Pair Corralation between Jiujiang Shanshui and ACM Research
Assuming the 90 days trading horizon Jiujiang Shanshui Technology is expected to generate 0.74 times more return on investment than ACM Research. However, Jiujiang Shanshui Technology is 1.36 times less risky than ACM Research. It trades about -0.07 of its potential returns per unit of risk. ACM Research Shanghai is currently generating about -0.17 per unit of risk. If you would invest 1,615 in Jiujiang Shanshui Technology on September 25, 2024 and sell it today you would lose (37.00) from holding Jiujiang Shanshui Technology or give up 2.29% of portfolio value over 90 days.
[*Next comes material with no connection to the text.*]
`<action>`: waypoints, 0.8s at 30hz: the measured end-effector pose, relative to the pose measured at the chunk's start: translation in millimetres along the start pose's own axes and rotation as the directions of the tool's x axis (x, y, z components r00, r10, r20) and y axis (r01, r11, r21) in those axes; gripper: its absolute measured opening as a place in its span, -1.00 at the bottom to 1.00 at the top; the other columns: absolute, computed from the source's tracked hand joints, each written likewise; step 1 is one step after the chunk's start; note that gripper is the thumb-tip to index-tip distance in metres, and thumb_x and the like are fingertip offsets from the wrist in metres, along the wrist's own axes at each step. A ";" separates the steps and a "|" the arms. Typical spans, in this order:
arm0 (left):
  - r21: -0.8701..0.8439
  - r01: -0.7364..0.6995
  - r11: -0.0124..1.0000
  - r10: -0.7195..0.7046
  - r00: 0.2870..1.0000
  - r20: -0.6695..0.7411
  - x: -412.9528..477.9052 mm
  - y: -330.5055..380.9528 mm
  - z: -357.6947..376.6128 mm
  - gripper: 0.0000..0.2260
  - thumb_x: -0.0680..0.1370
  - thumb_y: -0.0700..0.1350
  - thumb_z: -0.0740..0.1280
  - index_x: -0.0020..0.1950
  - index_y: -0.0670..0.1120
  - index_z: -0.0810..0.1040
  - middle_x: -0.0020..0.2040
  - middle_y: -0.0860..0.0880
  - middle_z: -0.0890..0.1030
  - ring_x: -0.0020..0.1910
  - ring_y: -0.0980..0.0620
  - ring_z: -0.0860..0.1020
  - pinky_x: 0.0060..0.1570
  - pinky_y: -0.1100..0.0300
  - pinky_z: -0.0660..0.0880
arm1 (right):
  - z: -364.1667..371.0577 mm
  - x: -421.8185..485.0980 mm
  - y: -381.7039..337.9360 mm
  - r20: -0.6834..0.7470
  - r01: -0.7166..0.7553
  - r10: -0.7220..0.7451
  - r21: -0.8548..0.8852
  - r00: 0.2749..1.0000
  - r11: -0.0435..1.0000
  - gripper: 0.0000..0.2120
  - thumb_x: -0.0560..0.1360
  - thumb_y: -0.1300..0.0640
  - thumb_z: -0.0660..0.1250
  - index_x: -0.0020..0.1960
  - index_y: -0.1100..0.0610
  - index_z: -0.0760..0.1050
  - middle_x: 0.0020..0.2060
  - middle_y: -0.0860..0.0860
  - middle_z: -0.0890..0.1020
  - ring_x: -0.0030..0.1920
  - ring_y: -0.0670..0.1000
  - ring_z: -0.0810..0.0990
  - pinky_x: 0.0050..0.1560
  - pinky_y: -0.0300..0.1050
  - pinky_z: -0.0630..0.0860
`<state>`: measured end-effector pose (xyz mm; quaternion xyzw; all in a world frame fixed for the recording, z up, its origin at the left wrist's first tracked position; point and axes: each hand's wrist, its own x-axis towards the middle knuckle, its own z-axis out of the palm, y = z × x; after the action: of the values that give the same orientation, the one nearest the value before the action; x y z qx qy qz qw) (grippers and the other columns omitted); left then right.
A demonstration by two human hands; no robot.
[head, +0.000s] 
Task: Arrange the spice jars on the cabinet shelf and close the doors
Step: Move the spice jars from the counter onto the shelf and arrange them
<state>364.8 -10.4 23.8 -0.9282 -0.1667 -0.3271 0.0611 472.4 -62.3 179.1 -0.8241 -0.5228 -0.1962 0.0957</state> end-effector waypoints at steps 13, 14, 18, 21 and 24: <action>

Time Period | 3 Months [change] |
Direction | Moves Together |
Strength | Strong |
Accuracy | 100.0% |
Values | Daily Returns |
Jiujiang Shanshui Technology vs. ACM Research Shanghai
Performance |
Timeline |
Jiujiang Shanshui |
ACM Research Shanghai |
Jiujiang Shanshui and ACM Research Volatility Contrast
Predicted Return Density |
Returns |
Pair Trading with Jiujiang Shanshui and ACM Research
The main advantage of trading using opposite Jiujiang Shanshui and ACM Research positions is that it hedges away some unsystematic risk. Because of two separate transactions, even if Jiujiang Shanshui position performs unexpectedly, ACM Research can make up some of the losses. Pair trading also minimizes risk from directional movements in the market. For example, if an entire industry or sector drops because of unexpected headlines, the short position in ACM Research will offset losses from the drop in ACM Research's long position.Jiujiang Shanshui vs. Hunan Mendale Hometextile | Jiujiang Shanshui vs. Nanjing OLO Home | Jiujiang Shanshui vs. Sichuan Hebang Biotechnology | Jiujiang Shanshui vs. Qumei Furniture Group |
ACM Research vs. Ming Yang Smart | ACM Research vs. 159681 | ACM Research vs. 159005 | ACM Research vs. Loctek Ergonomic Technology |
Check out your portfolio center.Note that this page's information should be used as a complementary analysis to find the right mix of equity instruments to add to your existing portfolios or create a brand new portfolio. You can also try the Pair Correlation module to compare performance and examine fundamental relationship between any two equity instruments.